La metamorfosis de Kafka
La metamorfosis
Un día, Gregorio Samsa despertó tras un sueño intranquilo, y se encontró convertido en un monstruoso
insecto negro y con muchas patas. No sabia qué le había sucedido. En un principio pensó que quizás era un
sueño, y que tenía que dormirse otra vez. Pero no podía. Siempre se acostaba con la misma postura: esta vez
le era imposible; además, sentía un dolor leve y punzante. Se lamentaba de su profesión: era viajante de
comercio. Una parte de su cuerpo le escocía, la miró, y vio que estaba llena de puntitos blancos. Si hubiese
sido por él, hubiera dejado hacía ya tiempo su empleo, pero sus padres debían pagar unas deudas a su jefe y
no podía dejarlo. Así pues, cuando lo hubiera pagado todo, tenía decidido cantarle las cuarenta al jefe y
marcharse.
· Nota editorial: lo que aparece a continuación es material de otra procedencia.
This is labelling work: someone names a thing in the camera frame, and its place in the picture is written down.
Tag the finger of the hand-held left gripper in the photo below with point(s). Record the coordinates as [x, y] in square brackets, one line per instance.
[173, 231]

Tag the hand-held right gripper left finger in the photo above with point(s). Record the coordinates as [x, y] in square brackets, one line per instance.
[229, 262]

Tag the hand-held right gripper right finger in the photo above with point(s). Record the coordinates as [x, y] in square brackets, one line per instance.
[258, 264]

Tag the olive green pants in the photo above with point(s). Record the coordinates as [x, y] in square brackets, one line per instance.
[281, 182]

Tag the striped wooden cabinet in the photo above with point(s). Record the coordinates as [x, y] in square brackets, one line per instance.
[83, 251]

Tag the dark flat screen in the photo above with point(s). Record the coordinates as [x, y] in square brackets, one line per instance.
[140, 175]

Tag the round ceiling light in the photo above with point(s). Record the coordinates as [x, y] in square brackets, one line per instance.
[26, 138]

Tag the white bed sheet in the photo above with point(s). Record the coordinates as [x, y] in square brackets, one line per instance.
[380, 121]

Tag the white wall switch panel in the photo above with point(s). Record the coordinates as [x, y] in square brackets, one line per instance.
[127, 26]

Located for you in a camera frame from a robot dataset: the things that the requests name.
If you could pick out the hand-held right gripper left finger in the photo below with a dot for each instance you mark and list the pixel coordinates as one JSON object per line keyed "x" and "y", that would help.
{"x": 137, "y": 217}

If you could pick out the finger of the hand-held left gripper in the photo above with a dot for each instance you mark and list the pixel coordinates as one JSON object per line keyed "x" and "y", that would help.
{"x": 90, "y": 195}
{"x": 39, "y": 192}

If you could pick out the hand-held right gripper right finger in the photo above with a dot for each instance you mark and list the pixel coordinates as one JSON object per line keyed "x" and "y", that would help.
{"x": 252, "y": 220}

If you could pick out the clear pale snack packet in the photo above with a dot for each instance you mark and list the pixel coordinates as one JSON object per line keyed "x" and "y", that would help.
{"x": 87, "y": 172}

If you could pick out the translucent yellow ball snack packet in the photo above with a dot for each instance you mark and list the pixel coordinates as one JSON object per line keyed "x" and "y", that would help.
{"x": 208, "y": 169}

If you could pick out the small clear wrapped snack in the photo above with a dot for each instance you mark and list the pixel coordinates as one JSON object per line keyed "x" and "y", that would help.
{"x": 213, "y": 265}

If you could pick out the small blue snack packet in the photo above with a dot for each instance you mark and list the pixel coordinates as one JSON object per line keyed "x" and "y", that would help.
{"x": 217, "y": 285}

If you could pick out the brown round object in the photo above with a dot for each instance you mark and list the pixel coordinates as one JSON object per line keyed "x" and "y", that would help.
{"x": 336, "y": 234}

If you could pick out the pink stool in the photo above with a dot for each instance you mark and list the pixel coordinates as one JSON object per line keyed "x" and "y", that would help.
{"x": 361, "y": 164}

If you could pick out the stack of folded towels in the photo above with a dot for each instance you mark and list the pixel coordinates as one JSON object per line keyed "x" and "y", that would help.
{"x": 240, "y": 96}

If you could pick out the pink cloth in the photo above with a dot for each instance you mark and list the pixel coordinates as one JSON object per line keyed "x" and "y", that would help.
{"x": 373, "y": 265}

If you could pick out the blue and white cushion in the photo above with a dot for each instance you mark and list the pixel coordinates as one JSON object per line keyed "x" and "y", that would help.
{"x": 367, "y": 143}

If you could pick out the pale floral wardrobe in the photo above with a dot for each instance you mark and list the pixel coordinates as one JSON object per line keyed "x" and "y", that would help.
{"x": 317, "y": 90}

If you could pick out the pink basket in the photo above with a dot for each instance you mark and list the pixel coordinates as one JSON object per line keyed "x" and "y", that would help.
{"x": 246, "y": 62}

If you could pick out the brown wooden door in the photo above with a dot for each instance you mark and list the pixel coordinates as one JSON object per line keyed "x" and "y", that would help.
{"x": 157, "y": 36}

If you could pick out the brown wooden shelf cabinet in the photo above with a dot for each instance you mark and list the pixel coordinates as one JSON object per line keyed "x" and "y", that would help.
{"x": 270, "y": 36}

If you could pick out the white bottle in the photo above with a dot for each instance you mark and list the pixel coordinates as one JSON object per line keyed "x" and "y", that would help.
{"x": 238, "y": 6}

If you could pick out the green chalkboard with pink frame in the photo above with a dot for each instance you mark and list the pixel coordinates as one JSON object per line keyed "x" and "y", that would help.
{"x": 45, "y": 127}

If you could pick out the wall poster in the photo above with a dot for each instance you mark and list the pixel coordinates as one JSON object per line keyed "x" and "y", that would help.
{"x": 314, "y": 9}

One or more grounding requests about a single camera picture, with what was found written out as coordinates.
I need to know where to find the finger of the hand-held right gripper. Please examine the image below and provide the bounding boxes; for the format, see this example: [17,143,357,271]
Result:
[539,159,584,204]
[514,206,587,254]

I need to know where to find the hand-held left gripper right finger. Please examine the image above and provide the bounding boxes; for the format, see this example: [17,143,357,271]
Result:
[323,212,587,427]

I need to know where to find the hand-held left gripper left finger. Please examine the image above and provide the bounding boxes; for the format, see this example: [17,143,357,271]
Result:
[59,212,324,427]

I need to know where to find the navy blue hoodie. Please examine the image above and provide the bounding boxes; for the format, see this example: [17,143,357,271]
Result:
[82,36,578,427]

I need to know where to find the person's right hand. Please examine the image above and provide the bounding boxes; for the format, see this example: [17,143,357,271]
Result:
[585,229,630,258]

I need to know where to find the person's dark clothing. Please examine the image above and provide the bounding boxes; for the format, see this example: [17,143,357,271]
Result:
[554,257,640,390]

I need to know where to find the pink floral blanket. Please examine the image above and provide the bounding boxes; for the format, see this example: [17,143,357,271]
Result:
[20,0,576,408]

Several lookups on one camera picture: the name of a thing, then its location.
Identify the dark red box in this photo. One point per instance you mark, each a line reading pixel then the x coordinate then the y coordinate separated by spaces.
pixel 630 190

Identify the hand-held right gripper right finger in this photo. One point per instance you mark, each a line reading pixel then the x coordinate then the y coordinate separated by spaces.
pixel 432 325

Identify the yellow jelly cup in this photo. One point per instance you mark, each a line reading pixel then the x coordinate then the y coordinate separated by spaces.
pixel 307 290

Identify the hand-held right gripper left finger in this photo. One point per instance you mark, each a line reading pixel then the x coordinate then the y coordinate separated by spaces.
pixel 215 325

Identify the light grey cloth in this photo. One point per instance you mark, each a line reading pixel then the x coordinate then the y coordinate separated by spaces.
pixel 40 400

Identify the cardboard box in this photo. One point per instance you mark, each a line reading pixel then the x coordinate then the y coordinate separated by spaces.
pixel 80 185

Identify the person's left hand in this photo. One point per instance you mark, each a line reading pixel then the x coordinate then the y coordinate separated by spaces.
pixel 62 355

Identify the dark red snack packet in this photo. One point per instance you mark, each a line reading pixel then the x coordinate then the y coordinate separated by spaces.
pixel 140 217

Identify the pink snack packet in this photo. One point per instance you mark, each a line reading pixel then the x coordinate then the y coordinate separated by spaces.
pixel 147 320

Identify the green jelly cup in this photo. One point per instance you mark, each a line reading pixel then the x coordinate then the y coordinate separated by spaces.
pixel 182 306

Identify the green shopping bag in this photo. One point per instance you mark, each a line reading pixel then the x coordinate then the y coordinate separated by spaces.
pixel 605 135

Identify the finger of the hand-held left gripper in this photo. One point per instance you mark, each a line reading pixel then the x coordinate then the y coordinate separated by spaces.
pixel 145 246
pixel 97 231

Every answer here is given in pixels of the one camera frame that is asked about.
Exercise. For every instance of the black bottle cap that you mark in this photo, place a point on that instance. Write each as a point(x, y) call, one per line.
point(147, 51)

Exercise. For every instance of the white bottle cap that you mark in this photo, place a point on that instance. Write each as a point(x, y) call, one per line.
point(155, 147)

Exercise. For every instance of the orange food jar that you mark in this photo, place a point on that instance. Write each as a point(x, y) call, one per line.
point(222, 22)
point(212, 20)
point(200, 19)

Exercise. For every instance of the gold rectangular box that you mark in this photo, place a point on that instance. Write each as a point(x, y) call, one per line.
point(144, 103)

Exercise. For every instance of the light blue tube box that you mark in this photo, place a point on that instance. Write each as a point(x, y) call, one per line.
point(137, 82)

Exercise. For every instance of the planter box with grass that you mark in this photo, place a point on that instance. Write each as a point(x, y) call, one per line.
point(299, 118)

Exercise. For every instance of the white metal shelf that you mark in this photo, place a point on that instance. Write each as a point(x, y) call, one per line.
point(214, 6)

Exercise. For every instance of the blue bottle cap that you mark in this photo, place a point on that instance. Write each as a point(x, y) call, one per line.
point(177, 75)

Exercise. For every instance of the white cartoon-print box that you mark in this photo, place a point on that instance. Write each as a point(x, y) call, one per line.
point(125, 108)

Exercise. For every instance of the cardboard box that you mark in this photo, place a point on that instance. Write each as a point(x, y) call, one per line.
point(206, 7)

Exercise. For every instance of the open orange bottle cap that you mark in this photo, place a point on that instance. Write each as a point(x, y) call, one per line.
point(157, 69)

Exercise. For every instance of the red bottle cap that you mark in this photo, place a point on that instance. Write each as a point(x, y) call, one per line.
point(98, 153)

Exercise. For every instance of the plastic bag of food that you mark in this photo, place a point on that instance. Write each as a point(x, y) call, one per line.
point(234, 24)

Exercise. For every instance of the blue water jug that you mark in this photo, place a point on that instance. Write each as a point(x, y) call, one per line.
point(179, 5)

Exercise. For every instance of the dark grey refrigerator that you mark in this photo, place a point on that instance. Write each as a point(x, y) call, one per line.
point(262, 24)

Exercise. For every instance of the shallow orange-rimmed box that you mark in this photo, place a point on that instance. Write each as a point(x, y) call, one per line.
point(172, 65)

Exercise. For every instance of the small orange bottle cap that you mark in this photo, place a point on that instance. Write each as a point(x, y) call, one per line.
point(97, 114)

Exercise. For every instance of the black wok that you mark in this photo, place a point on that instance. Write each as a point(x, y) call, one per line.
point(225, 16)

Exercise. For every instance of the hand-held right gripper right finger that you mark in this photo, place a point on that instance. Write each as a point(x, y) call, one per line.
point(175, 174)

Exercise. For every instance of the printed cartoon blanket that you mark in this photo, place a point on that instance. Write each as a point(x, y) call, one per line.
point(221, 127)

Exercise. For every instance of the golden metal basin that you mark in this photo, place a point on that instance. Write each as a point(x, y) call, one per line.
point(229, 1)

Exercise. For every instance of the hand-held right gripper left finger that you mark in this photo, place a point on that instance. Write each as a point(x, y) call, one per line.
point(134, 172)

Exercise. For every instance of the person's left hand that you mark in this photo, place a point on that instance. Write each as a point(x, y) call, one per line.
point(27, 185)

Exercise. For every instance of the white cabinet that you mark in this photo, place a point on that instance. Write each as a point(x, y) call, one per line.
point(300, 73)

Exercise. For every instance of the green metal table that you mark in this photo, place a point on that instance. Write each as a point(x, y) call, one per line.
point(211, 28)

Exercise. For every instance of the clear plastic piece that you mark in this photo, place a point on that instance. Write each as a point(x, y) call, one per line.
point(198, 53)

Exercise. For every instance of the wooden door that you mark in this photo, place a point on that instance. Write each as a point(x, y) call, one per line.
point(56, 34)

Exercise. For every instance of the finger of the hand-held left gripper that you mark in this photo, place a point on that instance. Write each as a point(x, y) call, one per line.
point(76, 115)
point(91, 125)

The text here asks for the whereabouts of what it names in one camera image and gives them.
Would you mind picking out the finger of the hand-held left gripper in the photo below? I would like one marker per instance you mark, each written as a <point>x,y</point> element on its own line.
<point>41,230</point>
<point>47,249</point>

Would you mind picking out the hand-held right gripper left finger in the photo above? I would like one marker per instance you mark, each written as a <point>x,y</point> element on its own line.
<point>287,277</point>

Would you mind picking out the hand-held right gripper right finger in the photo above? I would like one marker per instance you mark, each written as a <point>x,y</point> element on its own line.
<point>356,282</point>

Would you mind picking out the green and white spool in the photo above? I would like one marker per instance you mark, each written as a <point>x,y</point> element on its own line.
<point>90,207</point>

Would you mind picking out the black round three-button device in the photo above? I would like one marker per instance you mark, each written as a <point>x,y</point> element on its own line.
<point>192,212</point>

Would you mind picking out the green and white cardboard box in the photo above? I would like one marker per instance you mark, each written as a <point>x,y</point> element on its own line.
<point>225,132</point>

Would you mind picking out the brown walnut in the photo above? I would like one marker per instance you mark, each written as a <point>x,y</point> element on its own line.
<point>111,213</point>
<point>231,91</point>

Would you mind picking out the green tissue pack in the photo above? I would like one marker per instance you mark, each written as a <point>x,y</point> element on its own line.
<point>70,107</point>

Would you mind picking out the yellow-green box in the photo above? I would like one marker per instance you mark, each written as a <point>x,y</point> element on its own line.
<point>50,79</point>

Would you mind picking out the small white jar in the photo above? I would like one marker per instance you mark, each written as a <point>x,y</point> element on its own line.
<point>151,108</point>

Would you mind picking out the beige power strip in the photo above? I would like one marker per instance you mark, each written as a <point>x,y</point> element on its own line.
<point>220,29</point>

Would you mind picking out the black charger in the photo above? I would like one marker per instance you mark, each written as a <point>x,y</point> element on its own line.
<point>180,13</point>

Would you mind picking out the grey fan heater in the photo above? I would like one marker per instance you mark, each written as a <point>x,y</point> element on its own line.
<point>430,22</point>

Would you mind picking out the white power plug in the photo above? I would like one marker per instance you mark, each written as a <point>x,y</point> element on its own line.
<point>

Recordó que tenía que levantarse, ya que a las cinco tenía que coger el tren. Miró el despertador,
ya eran las seis y media. La alarma estaba puesta, pero él no se había despertado. El siguiente tren salía a las
siete, pero si quería cogerlo, tenía que darse mucha prisa. Pensaba en decir que estaba enfermo, pero durante
cinco años no lo había estado, así que pensó que no se lo creerían. Su madre llamó a la puerta para
preguntarle si tenía que marchar de viaje. Gregorio pensava cómo salir de la cama. Primero pensó en
arrastrarse, pero se dio un golpe en la cabeza. Después pensó en sacar la parte superior, pero al verse
colgando tuvo miedo de abrirse la cabeza. Finalmente, decidió hacerlo a la inversa. Quería arriesgarlo todo,
pero después pensó que meditar era lo más sensato. Quería salir de la cama balanceándose, pero tenía miedo
de producir un gran estruendo. Estando a medias fuera de la cama, se dio cuenta de que si alguien le ayudaba
sería mucho mejor. Llamaron a la puerta del piso: era el principal que veía a buscarlo y a pedir explicaciones.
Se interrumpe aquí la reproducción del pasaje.